**Exercise directions:** Search the material for the string "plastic", then report how many lines hold it, with no other text.

===

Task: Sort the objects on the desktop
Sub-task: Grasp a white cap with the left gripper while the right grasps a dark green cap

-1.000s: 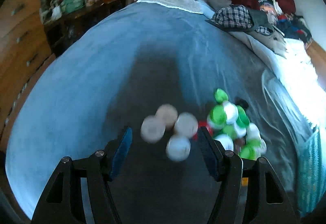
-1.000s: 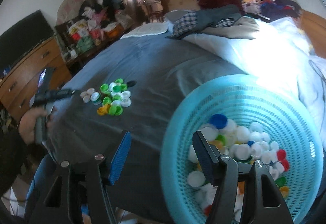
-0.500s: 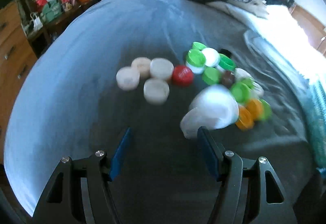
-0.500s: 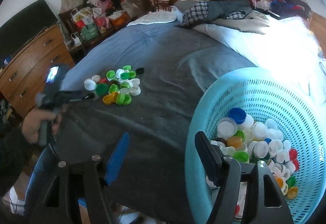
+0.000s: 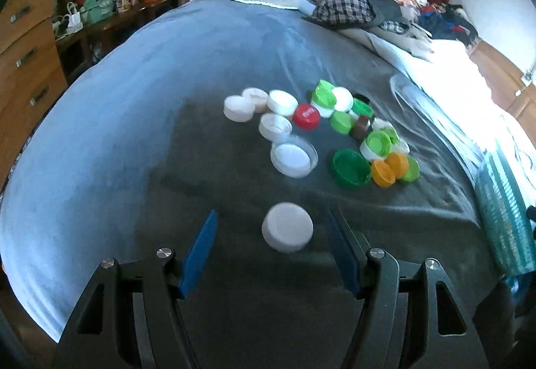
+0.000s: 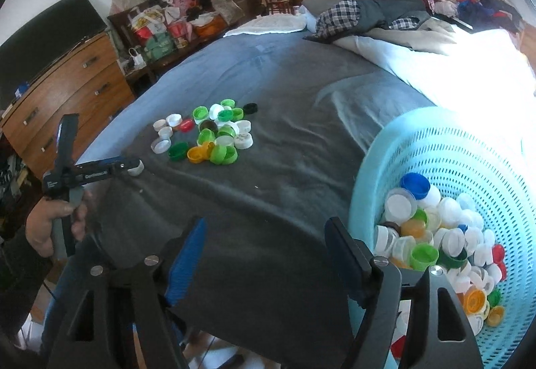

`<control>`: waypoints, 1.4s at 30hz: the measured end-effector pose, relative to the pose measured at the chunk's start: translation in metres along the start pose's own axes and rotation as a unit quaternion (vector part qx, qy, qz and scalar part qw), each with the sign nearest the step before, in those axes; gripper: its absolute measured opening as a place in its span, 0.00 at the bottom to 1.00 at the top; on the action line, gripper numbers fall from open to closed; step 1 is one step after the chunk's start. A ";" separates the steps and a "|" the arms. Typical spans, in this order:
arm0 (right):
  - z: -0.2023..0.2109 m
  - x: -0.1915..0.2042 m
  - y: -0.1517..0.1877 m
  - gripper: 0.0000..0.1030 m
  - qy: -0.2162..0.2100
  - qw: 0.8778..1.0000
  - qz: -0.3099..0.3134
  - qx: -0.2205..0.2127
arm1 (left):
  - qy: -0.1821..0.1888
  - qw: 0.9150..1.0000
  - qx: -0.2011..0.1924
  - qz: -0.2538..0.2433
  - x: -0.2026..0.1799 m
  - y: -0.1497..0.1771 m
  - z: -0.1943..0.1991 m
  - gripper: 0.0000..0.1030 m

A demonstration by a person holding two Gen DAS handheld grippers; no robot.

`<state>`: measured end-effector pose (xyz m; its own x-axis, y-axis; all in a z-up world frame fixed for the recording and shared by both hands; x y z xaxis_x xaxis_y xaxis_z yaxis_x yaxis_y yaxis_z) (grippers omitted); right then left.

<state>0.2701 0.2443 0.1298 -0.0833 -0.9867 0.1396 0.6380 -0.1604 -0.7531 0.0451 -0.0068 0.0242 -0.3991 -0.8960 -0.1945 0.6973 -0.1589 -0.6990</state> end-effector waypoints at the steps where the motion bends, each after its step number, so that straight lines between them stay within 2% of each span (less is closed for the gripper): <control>1: -0.001 0.000 0.000 0.75 -0.001 1.000 0.000 0.001 | 0.003 1.000 0.002 -0.003 -0.002 0.001 0.000 0.54; 4: -0.003 0.005 -0.001 0.75 -0.010 1.000 0.002 0.001 | 0.017 1.000 0.008 -0.014 -0.011 0.003 -0.004 0.39; 5: -0.004 0.009 -0.003 0.75 -0.015 1.000 0.004 0.000 | 0.018 1.000 0.009 -0.021 -0.015 0.003 -0.006 0.36; 6: -0.004 0.012 -0.003 0.75 -0.021 1.000 0.006 0.000 | 0.013 0.999 0.010 -0.032 -0.019 0.003 -0.008 0.26; 7: -0.006 0.016 -0.004 0.74 -0.028 1.000 0.009 -0.001 | 0.007 0.999 0.016 -0.041 -0.020 0.004 -0.012 0.26; 9: -0.012 0.026 -0.006 0.65 -0.052 0.999 0.012 0.002 | 0.008 0.999 0.014 -0.036 -0.019 0.005 -0.012 0.26; 11: -0.022 0.039 -0.007 0.50 -0.081 0.997 0.012 0.012 | 0.004 1.000 0.006 -0.027 -0.014 0.005 -0.006 0.26; 17: -0.084 0.095 -0.014 0.47 -0.176 0.984 0.011 0.038 | 0.004 1.000 0.002 0.021 0.009 0.008 0.000 0.26; 21: -0.137 0.130 -0.019 0.47 -0.202 0.978 0.029 0.051 | 0.010 0.999 0.003 0.031 0.016 0.008 -0.001 0.26; 26: -0.192 0.147 -0.021 0.47 -0.178 0.979 0.065 0.069 | 0.016 0.999 0.005 0.038 0.020 0.008 -0.002 0.26; 29: -0.206 0.139 -0.022 0.44 -0.144 0.984 0.086 0.066 | 0.019 0.999 0.005 0.041 0.021 0.008 -0.002 0.26; 32: -0.217 0.119 -0.030 0.44 -0.102 0.990 0.076 0.059 | 0.021 0.999 0.006 0.043 0.022 0.009 -0.004 0.26; 34: -0.218 0.119 -0.033 0.45 -0.102 0.990 0.079 0.057 | 0.024 0.999 0.004 0.046 0.023 0.011 -0.004 0.27; 38: -0.219 0.140 -0.036 0.47 -0.120 0.984 0.124 0.047 | 0.024 0.999 0.003 0.048 0.023 0.011 -0.005 0.27; 42: -0.232 0.146 -0.040 0.47 -0.116 0.984 0.125 0.051 | 0.022 0.999 0.003 0.047 0.023 0.009 -0.006 0.27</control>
<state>0.0547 0.1002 0.0315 0.2560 -0.9604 0.1095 0.6901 0.1023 -0.7164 0.0387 -0.0269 0.0092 -0.3572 -0.8884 -0.2883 0.7367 -0.0782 -0.6717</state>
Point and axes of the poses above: each gripper's, at about its wrist camera, not at the fingertips, and z roughly against the way its jaws point, x to its left, y to its underside, the point moved 1 cm from there along -z, roughly the way its jaws point, and after that the axes turned 9 degrees about -x, right-handed, at the moved point
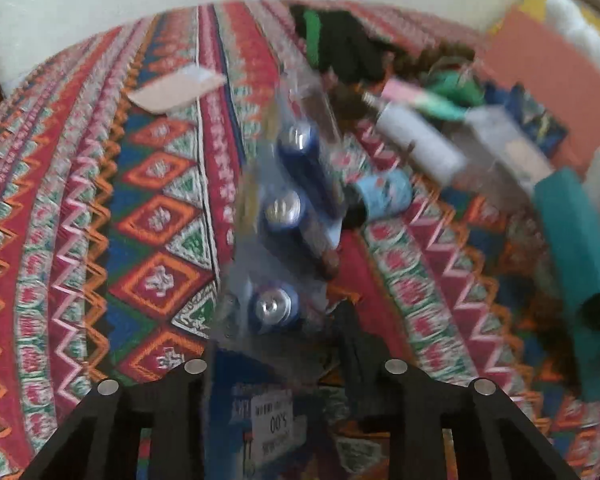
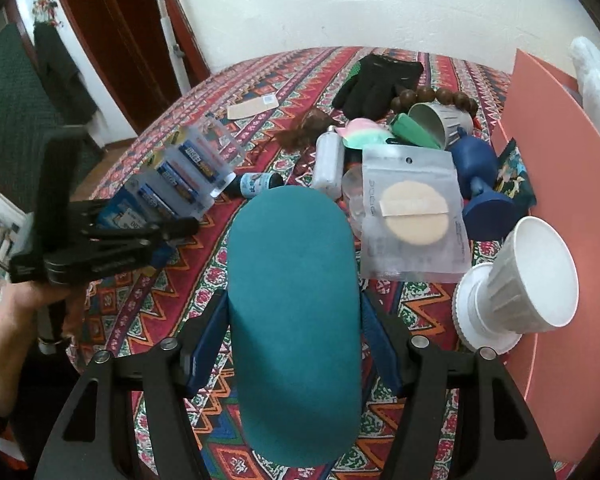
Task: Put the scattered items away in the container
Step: 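Grasp the blue battery blister pack with the left gripper while the right holds the teal case, then carry the battery pack and teal case over the pink box and release both, then grasp the small blue-labelled bottle with the left gripper while the right reaches the spray bottle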
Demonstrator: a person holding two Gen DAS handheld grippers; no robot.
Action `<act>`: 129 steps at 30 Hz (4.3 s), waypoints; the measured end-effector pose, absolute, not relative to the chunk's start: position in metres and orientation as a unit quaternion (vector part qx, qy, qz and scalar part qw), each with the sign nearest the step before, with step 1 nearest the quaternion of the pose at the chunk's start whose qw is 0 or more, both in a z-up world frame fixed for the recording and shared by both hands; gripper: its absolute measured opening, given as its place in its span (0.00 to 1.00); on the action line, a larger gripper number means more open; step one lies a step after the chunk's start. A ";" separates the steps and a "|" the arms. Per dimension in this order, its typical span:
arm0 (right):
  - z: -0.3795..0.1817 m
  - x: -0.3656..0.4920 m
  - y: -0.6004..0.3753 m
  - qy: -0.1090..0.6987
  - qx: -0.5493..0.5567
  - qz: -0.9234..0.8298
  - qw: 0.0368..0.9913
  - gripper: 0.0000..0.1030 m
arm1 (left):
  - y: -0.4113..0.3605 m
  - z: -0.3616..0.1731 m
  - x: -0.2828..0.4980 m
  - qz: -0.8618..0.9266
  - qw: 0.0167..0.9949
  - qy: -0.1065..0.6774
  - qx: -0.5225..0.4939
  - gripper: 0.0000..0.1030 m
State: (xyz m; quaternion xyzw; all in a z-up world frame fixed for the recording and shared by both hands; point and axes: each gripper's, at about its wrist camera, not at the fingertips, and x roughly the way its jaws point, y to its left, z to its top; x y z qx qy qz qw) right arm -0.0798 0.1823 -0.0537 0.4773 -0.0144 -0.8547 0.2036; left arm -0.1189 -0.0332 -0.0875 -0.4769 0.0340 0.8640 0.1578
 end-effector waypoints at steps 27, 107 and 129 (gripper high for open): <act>0.046 -0.025 0.209 -0.139 0.340 -0.900 0.235 0.65 | -0.034 0.051 -0.055 0.900 0.268 -0.107 -0.326 0.13; -0.076 -0.232 0.110 -0.042 0.496 -0.847 0.186 0.52 | 0.006 -0.094 -0.171 0.901 0.134 -0.079 -0.406 0.63; -0.092 -0.227 0.102 -0.014 0.510 -0.837 0.198 0.00 | -0.024 -0.100 -0.126 0.898 0.143 -0.010 -0.416 0.66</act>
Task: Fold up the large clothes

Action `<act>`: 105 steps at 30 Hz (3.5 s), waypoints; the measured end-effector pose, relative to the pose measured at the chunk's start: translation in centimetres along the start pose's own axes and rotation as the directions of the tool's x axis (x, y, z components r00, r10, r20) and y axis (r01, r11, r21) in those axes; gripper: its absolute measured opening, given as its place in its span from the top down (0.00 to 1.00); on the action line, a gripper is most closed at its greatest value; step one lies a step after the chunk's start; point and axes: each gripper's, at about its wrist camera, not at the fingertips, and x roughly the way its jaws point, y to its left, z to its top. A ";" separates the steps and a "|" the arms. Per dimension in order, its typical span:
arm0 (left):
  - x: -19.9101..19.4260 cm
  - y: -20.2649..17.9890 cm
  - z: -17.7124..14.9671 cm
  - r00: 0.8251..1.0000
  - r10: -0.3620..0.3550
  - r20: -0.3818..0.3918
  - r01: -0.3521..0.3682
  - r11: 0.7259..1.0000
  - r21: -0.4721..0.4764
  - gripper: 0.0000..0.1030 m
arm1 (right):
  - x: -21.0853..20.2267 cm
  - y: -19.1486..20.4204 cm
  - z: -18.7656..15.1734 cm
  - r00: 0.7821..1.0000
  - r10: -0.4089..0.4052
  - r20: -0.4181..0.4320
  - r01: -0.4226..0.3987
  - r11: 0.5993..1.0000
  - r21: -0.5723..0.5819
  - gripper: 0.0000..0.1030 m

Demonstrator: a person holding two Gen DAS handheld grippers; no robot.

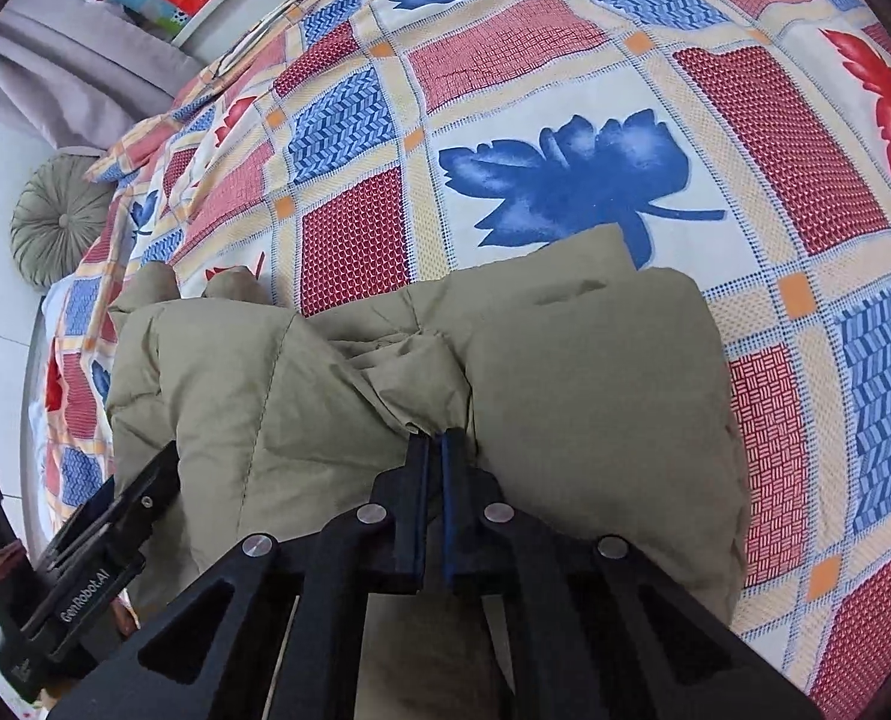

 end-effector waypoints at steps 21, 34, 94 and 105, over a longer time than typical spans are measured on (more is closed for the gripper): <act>-7.8 3.7 -8.4 0.998 -0.069 -0.008 0.069 0.998 -0.010 0.15 | -9.7 2.7 -9.3 0.999 0.049 0.009 -0.046 0.981 -0.191 0.93; -7.2 3.0 -11.4 0.994 -0.077 -0.080 0.076 0.997 -0.024 0.14 | -5.0 -0.6 -13.5 0.992 -0.027 -0.123 0.011 0.991 -0.134 0.93; -34.2 3.0 -18.9 0.995 0.096 -0.033 -0.097 0.995 -0.026 0.00 | -29.4 9.1 -24.0 0.976 -0.178 0.122 0.204 0.945 -0.254 0.00; -35.3 2.9 -18.5 0.994 0.111 -0.010 -0.111 0.993 -0.042 0.00 | -29.9 9.9 -23.9 0.967 -0.201 0.156 0.238 0.932 -0.274 0.00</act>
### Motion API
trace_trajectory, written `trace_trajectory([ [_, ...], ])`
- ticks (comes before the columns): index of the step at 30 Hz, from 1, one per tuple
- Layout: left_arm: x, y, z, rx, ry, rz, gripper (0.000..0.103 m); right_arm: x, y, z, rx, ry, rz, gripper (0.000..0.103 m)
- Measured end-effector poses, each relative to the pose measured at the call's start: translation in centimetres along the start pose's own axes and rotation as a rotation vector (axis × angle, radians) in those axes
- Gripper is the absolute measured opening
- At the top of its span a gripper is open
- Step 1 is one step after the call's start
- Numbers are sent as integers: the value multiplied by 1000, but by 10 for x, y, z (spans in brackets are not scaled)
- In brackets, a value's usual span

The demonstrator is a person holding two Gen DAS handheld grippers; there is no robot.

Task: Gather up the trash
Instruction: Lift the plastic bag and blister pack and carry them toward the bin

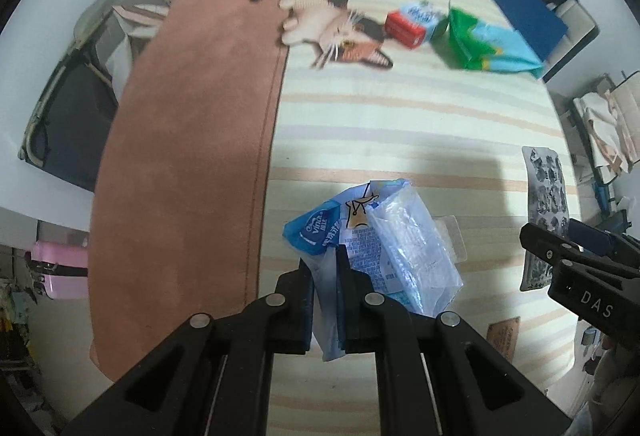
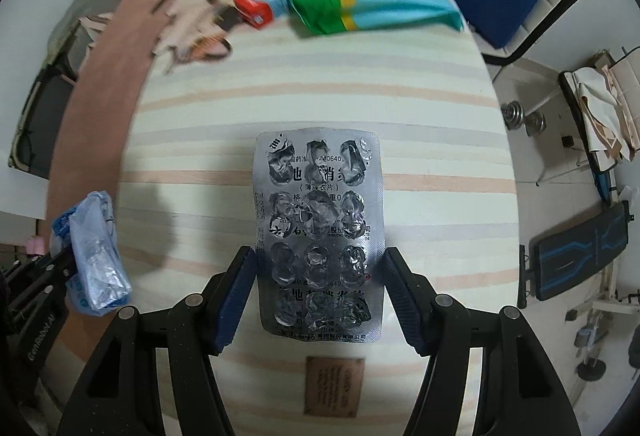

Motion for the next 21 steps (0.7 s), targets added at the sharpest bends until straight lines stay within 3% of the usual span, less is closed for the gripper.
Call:
trace_trajectory([
  [7,22,43,49,-115,48,-26,6,32,67,56,-112,-7,-7,66],
  [14,56,138,74,-183,98,-86,6,56,183,81,-176,-18,-74,67],
  [17,71,175,65,-153,118,-101,6,66,239,77,-170,-30,-110,67],
  [21,94,231,20,-16,164,-85,6,82,308,44,-93,-84,-124,67],
])
Point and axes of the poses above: each gripper's, at about its wrist camera, not at the fingertips, and z roughly against the way its jaws point, x to its left, y to its underside, the point moved 6 cm from there along -z, roughly the way its jaws point, and after that the axes turned 13 degrees about x, right-handed, at the moved point
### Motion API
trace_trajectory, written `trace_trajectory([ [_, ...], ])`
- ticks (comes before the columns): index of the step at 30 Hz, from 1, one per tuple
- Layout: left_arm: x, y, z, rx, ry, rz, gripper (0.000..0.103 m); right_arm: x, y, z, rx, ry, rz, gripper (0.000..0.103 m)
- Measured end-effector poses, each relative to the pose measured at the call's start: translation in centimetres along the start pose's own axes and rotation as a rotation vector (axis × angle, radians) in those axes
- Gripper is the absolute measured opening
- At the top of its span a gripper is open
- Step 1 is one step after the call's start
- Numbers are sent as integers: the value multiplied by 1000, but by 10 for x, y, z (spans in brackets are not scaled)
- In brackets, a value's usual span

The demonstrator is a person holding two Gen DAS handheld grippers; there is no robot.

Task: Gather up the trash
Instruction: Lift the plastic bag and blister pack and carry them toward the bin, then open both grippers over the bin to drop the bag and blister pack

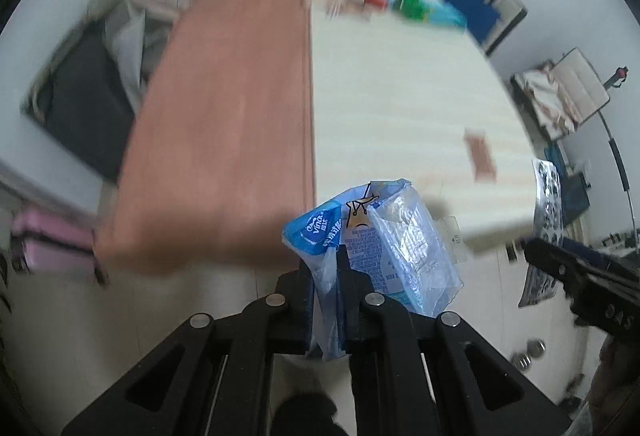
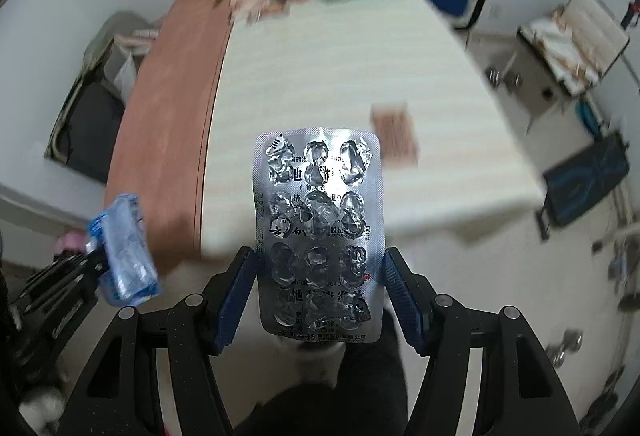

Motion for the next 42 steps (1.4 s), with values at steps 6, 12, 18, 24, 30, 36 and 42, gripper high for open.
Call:
trace_trajectory([
  [6,26,56,-102,221,28,56,7,-12,84,-114,221,-90,-57,67],
  [12,43,80,-248,382,39,110,9,-35,127,-265,358,-153,-102,67],
  [18,52,101,-381,463,58,138,19,-50,146,-398,410,-183,-77,67],
  [24,72,126,-442,448,24,162,101,-48,162,-490,456,-190,-3,76],
  [30,89,140,-450,419,-35,176,101,-54,175,-519,442,-123,6,103],
  [36,92,149,-429,389,-120,143,101,-61,177,-515,424,17,16,103],
  [42,84,153,-399,363,-143,121,101,-67,175,-492,415,97,8,103],
])
Point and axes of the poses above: each gripper's, at about its wrist camera, not at the fingertips, and z roughly against the way its jaws point, x to its left, y to its underside, the point moved 6 cm from there along -z, roughly the way its jaws point, and after that the axes turned 13 degrees about x, right-handed, at the moved point
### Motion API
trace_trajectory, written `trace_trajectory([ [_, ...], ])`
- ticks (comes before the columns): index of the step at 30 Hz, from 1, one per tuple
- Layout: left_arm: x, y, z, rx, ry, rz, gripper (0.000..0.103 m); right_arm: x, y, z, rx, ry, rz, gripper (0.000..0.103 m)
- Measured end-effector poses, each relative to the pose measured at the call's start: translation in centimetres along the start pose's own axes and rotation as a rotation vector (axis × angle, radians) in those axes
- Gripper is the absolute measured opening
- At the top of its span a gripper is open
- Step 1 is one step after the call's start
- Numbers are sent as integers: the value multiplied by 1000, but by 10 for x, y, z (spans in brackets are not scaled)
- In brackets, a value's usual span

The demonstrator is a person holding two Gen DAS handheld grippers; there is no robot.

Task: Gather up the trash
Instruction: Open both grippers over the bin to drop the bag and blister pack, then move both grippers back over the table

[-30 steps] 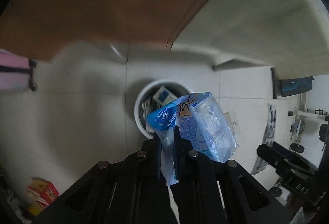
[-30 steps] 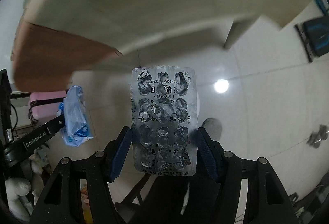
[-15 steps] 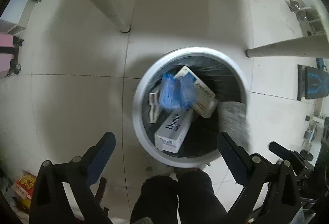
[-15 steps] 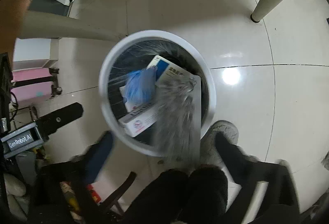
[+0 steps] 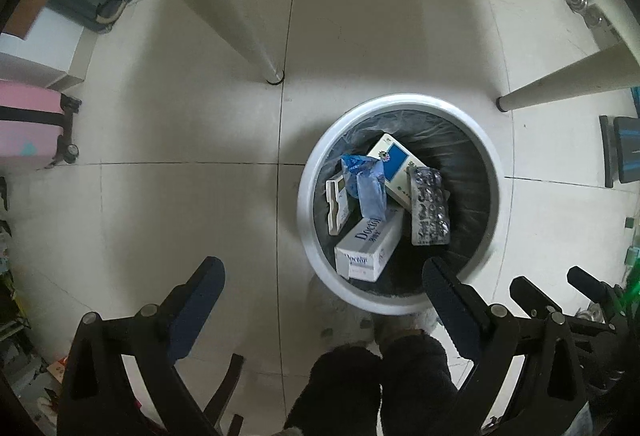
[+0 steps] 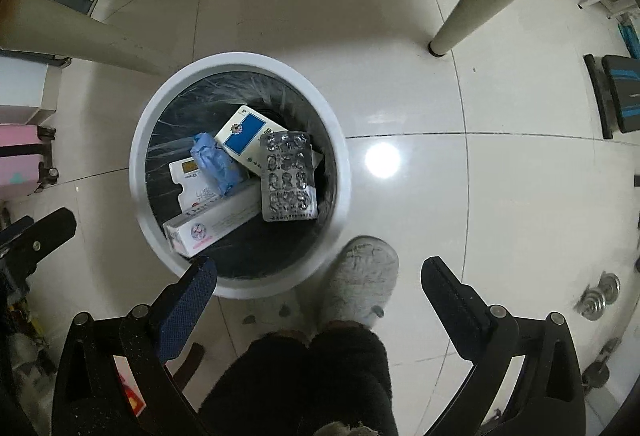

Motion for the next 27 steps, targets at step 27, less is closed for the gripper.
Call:
trace_trajectory([
  [27,6,127,268,-170,0,-29,101,10,146,316,-156,-17,-29,103],
])
Point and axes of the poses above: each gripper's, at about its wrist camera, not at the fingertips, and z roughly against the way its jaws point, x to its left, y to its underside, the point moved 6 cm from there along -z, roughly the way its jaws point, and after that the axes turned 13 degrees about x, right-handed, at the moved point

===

**Completed task:** 2